# YOUR GOAL
Check each line below for "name" and say how many have it, with no other words.

Stored entries

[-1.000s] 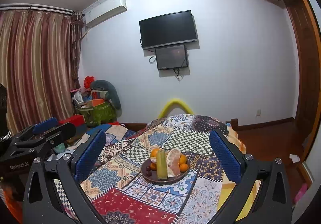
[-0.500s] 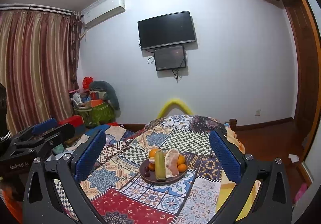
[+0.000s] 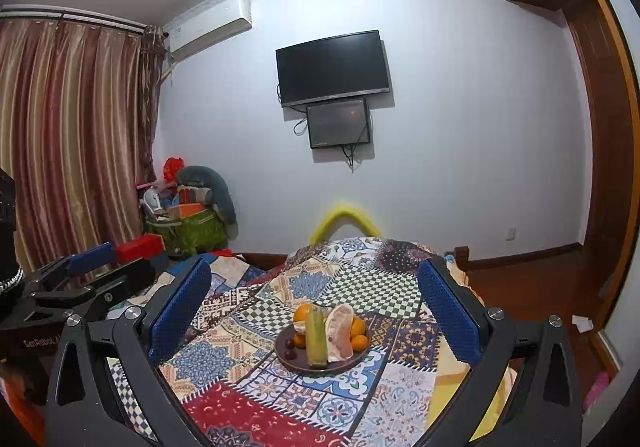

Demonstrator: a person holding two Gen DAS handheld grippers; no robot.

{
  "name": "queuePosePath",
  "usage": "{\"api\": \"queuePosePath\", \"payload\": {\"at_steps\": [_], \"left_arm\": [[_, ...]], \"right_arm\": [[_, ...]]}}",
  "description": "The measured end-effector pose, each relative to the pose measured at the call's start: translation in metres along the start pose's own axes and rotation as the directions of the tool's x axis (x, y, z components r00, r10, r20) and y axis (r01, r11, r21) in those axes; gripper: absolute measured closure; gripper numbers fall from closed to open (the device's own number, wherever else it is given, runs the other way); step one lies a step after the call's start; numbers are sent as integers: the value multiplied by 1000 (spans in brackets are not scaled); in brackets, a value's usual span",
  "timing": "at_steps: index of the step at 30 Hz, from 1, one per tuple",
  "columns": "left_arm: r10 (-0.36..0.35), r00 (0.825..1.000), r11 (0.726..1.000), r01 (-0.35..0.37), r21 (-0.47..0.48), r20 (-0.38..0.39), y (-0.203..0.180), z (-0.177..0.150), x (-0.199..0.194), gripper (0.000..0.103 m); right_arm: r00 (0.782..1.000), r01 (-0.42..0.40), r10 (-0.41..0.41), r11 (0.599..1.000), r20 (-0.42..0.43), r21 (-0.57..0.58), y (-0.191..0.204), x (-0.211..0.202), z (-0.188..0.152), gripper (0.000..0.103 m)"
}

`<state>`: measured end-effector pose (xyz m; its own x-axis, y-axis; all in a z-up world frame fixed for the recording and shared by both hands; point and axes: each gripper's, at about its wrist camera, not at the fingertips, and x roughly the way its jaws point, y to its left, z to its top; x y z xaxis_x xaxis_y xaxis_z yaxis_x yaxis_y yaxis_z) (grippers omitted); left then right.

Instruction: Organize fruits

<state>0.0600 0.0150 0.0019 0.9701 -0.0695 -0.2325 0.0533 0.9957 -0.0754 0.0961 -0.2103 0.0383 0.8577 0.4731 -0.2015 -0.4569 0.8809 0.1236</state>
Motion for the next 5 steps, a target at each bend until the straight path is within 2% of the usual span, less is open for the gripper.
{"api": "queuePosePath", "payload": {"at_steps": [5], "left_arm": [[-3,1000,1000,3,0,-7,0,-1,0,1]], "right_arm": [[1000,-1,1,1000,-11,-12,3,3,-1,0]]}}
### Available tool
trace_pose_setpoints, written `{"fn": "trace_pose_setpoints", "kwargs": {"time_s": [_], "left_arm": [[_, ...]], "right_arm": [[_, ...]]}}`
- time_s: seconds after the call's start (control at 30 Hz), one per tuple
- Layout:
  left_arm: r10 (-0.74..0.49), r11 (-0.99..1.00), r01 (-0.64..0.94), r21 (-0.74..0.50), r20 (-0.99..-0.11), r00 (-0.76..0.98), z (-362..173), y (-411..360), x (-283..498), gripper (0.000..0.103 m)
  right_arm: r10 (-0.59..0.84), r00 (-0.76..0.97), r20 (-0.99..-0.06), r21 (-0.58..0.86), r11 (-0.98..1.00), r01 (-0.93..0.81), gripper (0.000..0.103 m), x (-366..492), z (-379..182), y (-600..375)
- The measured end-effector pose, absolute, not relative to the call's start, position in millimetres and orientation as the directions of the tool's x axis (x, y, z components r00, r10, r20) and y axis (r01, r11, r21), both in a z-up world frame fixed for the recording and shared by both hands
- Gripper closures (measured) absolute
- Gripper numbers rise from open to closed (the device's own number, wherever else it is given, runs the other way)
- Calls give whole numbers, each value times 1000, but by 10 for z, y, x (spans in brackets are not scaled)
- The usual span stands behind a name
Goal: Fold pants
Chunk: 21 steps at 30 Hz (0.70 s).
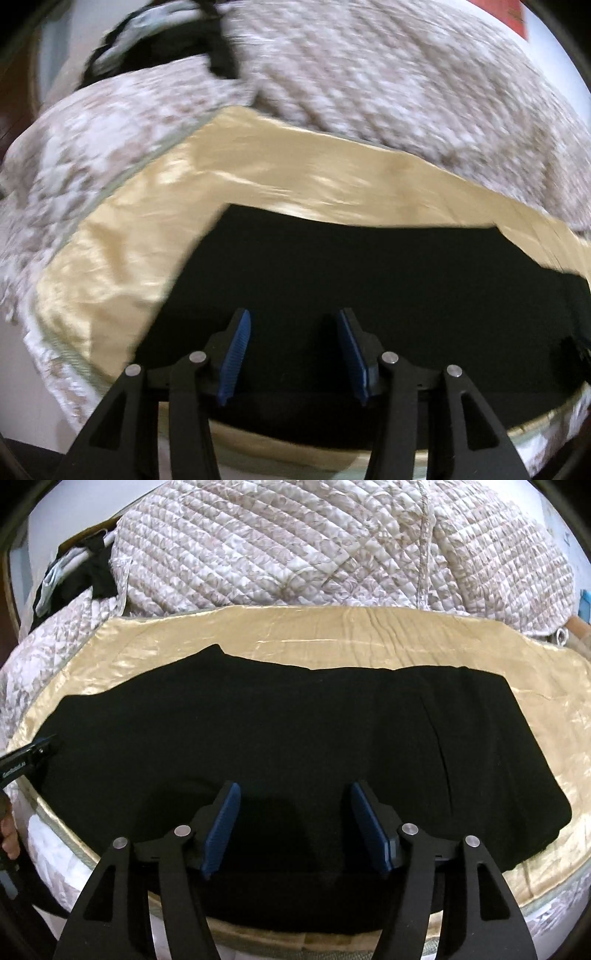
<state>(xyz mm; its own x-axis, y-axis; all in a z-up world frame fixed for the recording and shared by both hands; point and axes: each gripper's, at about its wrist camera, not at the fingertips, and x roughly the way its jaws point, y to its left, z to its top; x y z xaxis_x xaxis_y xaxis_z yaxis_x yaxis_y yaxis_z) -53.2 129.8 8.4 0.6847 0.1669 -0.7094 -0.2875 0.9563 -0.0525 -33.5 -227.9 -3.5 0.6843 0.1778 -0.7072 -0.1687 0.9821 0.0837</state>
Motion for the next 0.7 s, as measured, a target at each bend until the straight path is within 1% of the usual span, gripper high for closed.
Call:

# TASK RESPONSE
2